Director Piero Messina—who also co-wrote the loose Luigi Pirandello adaptation with three others (Giacomo Bendotti, Ilaria Macchia, and Andrea Paolo Massara)—doesn’t aim for straight realism, soaking his stylized film in slow motion and religious iconography. But the human behavior on display is hard to credit regardless. In her rigorous denial, Anna appears dead set on pretending her son back to life—a conjuring she undertakes ahead of the day on which Christ himself was risen. On the other hand, the naïve Jeanne somehow doesn’t seem too concerned that there’s no sign of Giuseppe. She’s content to leave him lovingly offhand voicemails ahead of his promised appearance, messages on which his mother, having taken her son’s phone, eavesdrops. Meanwhile, Messina lards their titular “wait” with further symbolism.

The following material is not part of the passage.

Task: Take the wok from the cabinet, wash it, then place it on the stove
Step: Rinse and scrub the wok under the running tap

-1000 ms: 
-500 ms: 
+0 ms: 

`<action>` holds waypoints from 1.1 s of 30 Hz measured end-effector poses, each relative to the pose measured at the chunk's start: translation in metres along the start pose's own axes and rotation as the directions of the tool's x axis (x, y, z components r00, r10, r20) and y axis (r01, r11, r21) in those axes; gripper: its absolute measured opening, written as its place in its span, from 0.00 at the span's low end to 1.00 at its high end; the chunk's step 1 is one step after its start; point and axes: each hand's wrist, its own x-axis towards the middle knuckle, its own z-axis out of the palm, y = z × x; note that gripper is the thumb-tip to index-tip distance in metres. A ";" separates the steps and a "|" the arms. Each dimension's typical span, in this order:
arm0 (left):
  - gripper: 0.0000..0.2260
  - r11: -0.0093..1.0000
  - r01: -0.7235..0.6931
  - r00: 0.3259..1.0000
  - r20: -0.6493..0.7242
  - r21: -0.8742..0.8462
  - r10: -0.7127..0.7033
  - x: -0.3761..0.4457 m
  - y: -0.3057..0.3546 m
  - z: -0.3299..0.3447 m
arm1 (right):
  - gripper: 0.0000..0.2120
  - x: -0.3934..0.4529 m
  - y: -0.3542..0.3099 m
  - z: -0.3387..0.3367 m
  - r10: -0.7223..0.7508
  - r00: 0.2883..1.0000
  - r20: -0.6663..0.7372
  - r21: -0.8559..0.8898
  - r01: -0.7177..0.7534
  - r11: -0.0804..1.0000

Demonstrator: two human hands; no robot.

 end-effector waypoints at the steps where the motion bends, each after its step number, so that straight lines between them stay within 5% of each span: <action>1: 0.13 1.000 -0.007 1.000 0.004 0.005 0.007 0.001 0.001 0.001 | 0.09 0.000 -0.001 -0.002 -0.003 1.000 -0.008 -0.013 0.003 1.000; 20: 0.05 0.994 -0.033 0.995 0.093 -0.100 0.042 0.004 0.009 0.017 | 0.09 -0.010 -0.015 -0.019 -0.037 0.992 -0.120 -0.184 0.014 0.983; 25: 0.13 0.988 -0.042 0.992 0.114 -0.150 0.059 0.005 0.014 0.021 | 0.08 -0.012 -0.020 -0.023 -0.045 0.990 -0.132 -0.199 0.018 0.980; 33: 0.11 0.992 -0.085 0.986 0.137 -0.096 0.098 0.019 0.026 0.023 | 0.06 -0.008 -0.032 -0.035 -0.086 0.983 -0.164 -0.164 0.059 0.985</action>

When Anna makes Jeanne breakfast, for instance, he naturally includes a close-up of a broken egg yolk in a pan.
The two women, then, wind up caught in an only partly conscious contest for the affection of someone who fails to appear, as the only other presence in the house, the caretaker Pietro (Giorgio Colangeli), looks on with stone-faced disapproval at Anna’s continued subterfuge. Messina, a 35-year-old whose highest-profile gig to this point was as assistant director on Paolo Sorrentino’s Oscar-winning Great Beauty, might not manage to make this static scenario into a compelling two-hander, but he does occasionally show a flair for the melodramatic. At one point, Anna sits on her bed alone, clutching at a pool float Giuseppe used to use about the house, letting the air rush out of it and onto her face. The slow-moving L’Attesa could’ve used a few more such studies in desperation: It’s one of the few moments in the movie where Anna’s grief truly comes into focus.